As I read Gailey’s reflections on the aspects of a text that markup-assisted “distant searching” may miss (like the identification of Whitman’s “my Captain” with Abraham Lincoln), I was reminded of an iconic moment of misreading from Piers Plowman: Mede, having triumphantly cited “as holiwryt telleth / Honorem adquiret qui dat munera &c” (B.3.342-3), is rebuked that if she had only turned the page, she would have found a “teneful tixte” that reverses her intended significance (B.3.344-53). This passage, like others in the poem, demonstrates the crucial role of that “&c” as a kind of manuscript hyperlink to another text; in order to interpret faithfully, medieval readers were often expected to supply entire verses or passages from memory, even when an incipit alone appears in the text at hand.

Just as Gailey and her colleagues choose whether or not to translate dialect, editors must choose more or less interventionist supports to the reader: identifying those snatches of Latin, tracing them to their sources through an intervening manuscript history, supplying the lines left implicit in the “&c”? If we go beyond the quoted words, how do we know when the intended passage ends? Does “eloi, eloi, lamach sabathani” call up the entirety of Psalm 22 (Vulgate 21), or is it an unintelligible performative utterance that evokes power through its historical connection to the cross of Christ—or both, in different contexts and for different readers? If we trace not only verbatim quotations but also allusion and resonance, the chains or networks of intertextuality are potentially infinite, and in determining where to cut them we very quickly enter the realm of interpretation.

Many scholars have noted the similarities between manuscript culture and hypertext, whether in the shifting mouvance of scribal variation or the hovering commentaries of the Glossa Ordinaria. The case of incomplete texts or incipits that summon their previous contexts highlights the most important difference between medieval techniques and modern technologies for linking texts. As Carruthers shows, the culture of memory that made manuscript “hyperlinks” possible was fundamentally moral in orientation; memnotechnique was a means of disciplining the mind, internalizing wisdom, and embodying the virtue of one’s readings. Although over the centuries, medieval readers were increasingly assisted by indexes, concordances, and other apparatus, this ideal of memory as an ethic practice endured into the early modern period. Mede’s failure to turn the page is thus not only a hermeneutic blunder but a sign of vice, as she self-interestedly cherrypicks prooftexts instead of reverently hearing and obeying the indivisible word of God. (This idea, of course, lives on in secularized guise: we teach close reading as a formative practice through which students develop salutary capacities of attention, care, and responsibility.) Technological, rather than mnemonic, “links” remove this ethical dimension of the reading practice, as certain responsibilities are externalized to digital tools rather than internalized as formative disciplines.

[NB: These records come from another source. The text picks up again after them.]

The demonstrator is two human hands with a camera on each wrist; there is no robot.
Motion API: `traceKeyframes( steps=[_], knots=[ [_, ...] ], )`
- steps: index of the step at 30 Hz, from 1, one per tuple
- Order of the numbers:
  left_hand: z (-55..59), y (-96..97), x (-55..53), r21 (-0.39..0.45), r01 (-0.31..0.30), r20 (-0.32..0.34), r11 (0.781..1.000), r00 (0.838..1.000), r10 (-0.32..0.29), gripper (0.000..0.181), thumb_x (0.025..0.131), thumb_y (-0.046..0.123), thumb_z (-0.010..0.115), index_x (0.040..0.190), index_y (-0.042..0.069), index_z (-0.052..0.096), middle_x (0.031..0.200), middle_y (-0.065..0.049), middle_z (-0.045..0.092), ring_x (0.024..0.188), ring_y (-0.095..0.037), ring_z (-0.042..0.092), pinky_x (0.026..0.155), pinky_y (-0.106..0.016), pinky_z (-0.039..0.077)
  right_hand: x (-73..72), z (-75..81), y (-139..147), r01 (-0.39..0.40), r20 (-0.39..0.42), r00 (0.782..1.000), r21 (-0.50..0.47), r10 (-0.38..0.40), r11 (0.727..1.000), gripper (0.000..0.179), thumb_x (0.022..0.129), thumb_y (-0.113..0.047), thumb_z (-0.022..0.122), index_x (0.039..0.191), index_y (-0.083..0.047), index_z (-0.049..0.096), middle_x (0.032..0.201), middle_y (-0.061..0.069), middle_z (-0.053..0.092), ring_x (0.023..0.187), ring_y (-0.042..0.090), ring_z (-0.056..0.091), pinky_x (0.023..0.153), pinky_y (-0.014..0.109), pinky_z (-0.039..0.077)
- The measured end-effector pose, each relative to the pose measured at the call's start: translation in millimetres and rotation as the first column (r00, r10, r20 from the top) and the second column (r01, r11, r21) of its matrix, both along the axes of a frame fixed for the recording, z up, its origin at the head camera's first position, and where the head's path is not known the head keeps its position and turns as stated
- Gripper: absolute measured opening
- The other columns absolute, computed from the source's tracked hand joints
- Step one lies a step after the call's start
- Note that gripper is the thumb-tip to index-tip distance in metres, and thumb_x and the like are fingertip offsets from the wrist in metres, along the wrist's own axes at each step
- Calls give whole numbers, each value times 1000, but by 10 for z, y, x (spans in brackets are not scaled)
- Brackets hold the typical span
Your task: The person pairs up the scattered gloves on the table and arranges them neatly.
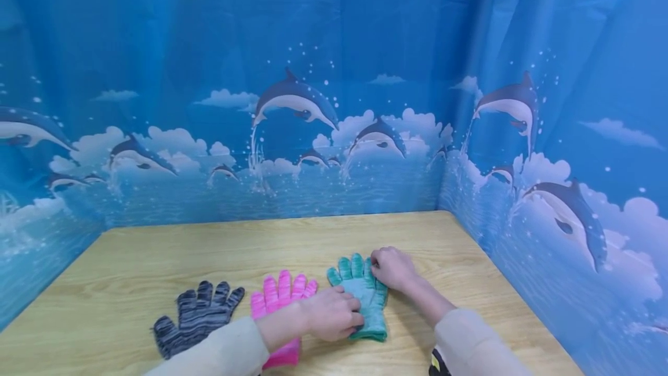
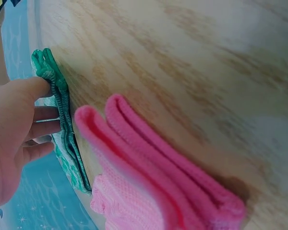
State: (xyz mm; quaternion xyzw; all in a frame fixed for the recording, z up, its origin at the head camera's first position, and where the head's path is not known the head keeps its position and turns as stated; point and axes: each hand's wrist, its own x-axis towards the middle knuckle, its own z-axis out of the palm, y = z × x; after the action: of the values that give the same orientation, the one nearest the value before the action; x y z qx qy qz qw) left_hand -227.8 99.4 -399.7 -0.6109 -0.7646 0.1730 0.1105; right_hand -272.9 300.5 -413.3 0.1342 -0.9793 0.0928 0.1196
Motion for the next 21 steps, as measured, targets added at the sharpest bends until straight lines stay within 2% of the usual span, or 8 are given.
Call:
traceKeyframes(
  steps=[4, 9, 15, 21],
  knots=[
    [-24, 1, -3, 11, 15, -36, 1000, 999, -14, 18, 90, 40, 55, 103, 33, 64, 84, 13, 53, 81, -2, 51, 75, -20, 40, -2, -28, -77, 46, 75, 996, -3, -45, 999, 10, 78, -20, 72, 80, -13, 65, 68, -4, 58, 62, 12, 53, 52, 32, 44],
    [-47, -6, 8, 23, 23, -77, 999, 997, -21, 16, 90, 41, 54, 101, 33, 63, 84, 13, 53, 81, -2, 51, 73, -20, 40, 15, -62, -118, 49, 54, 997, -22, -47, 999, 8, 77, -10, 69, 84, -10, 68, 74, 0, 63, 68, 17, 58, 57, 35, 48],
    [-50, -23, 8, 30, 20, -56, 999, 998, -19, 15, 91, 39, 53, 100, 32, 62, 85, 13, 52, 83, -3, 51, 74, -21, 41, 8, -73, -127, 39, 52, 998, -52, -37, 998, 14, 76, -2, 63, 87, -9, 69, 73, -1, 61, 68, 15, 55, 57, 33, 47],
    [-46, -23, 2, 27, 20, -21, 999, 1000, -19, 14, 91, 38, 54, 101, 32, 62, 84, 12, 50, 82, -3, 49, 74, -20, 40, 9, -46, -118, 54, 6, 999, -107, -54, 993, 17, 73, 0, 63, 86, -9, 68, 68, -3, 54, 65, 12, 49, 55, 30, 43]
  ],
)
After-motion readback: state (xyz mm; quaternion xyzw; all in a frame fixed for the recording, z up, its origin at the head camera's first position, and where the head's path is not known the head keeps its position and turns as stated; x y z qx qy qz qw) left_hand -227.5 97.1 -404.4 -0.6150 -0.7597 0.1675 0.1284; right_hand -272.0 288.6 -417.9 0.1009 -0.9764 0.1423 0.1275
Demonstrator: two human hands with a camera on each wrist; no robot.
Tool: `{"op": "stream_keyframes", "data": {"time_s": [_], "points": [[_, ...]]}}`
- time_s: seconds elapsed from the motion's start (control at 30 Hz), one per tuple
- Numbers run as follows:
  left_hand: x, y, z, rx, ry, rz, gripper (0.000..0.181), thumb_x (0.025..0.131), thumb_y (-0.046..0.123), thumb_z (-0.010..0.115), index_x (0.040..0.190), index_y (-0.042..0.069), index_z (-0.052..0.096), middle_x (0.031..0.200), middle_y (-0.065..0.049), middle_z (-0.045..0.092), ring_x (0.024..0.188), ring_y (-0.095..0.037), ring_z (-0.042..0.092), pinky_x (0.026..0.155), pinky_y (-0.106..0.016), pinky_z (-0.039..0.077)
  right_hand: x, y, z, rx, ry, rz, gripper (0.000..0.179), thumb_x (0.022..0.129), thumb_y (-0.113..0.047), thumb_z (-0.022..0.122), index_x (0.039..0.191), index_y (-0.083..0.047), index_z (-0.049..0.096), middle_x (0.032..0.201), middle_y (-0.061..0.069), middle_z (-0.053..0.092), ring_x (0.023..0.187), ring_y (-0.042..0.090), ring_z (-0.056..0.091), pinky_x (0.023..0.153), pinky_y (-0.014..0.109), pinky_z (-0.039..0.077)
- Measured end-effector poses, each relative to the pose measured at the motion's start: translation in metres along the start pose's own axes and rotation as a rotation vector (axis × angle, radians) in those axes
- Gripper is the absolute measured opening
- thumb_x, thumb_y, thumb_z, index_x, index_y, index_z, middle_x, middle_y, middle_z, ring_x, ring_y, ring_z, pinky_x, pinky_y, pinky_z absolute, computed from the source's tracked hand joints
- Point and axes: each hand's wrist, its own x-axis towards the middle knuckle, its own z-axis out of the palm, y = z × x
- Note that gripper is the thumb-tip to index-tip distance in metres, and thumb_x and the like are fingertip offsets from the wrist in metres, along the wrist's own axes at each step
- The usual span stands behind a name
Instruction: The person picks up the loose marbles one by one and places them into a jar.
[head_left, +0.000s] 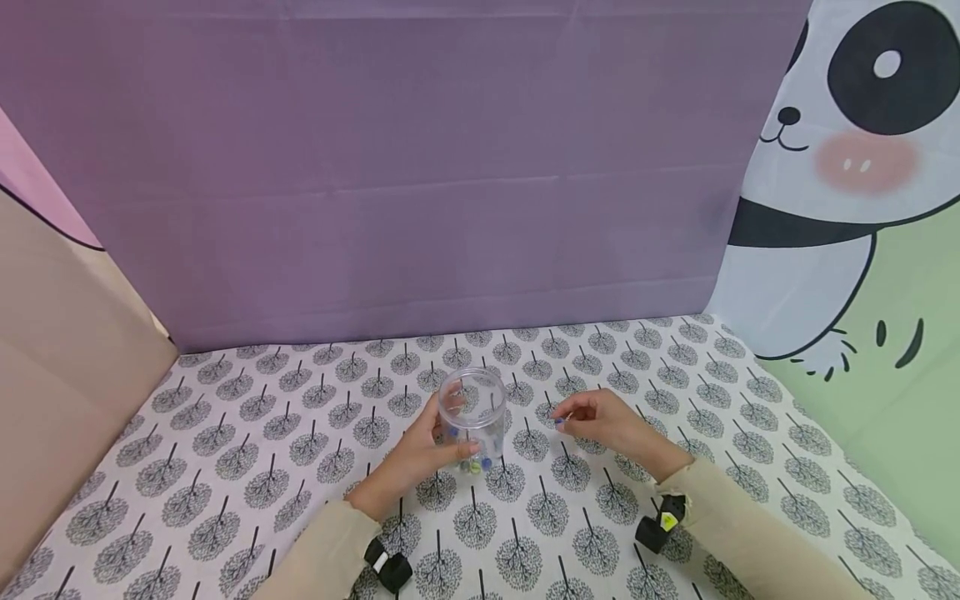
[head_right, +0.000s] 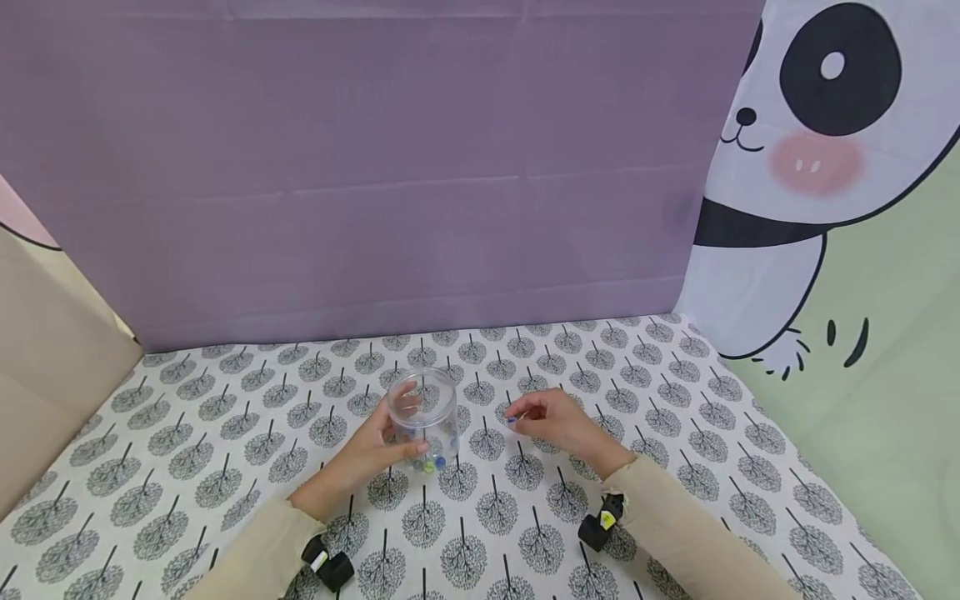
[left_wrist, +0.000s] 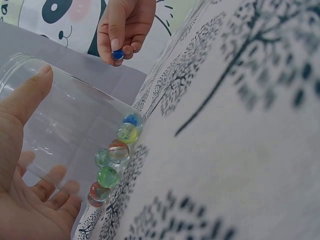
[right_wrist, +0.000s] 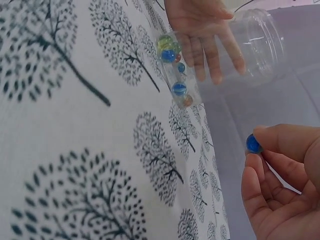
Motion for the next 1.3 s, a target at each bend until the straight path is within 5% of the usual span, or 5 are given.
{"op": "stream_keyframes", "data": {"time_s": [0.83,1.3], "points": [[-0.002,0.004,-0.001,0.02,0.0,0.02,0.091,0.075,0.023,0.079,0.147,0.031,0.024,0.146,-0.005,0.038,0.124,-0.032,0.044,0.102,-0.057,0.036,0.011,-0.03,0.01,0.004,0.008,-0.033,0.027,0.086,-0.019,0.067,0.108,-0.004,0.066,0.09,0.014,0.064,0.086,0.037,0.056,0.072,0.037,0.051],[0.0,0.001,0.0,0.002,-0.011,0.025,0.092,0.076,0.022,0.079,0.148,0.029,0.022,0.147,-0.006,0.036,0.129,-0.032,0.041,0.106,-0.057,0.03,0.018,-0.044,0.015,0.031,0.018,-0.094,0.024,0.087,-0.012,0.065,0.107,0.0,0.066,0.089,0.012,0.064,0.082,0.034,0.057,0.07,0.035,0.051]]}}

Or do they? What I found most interesting in these readings is the suggestion that digital editing does not so much reduce the attentive labor of close reading as redistribute it, so that the producers of an archive engage in meticulous, forensic examination of the text on behalf of its users, who can search or scan at a distance only on the strength of the producers’ previous interpretative work (e.g. Gailey 128). In this attentional economy, specialized division of labor allows novices to profit from the skills of experts, increasing the total efficiency of output. The possible objection that this deprives novices of certain morally or intellectually important practices is ultimately rooted in the Protestant conviction that each believer must search the Scriptures for himself or herself. Many medieval Christians, in contrast, accepted a division of labor between the estates, or differentiation of the members of Christ’s body, by which the clergy could study and interpret on behalf of lay people who benefitted from their labors, reading “distantly” (through sermons, stained glass, and heavily interpretive translations) rather than “closely” (the bare text). So digital technology may replicate manuscript culture, not only in its prolific hypertextuality, but also in underlying assumptions about the distribution of scholarly labor that encourage experts to mediate meaning for nonspecialist readers, who have no particular need to access the raw text.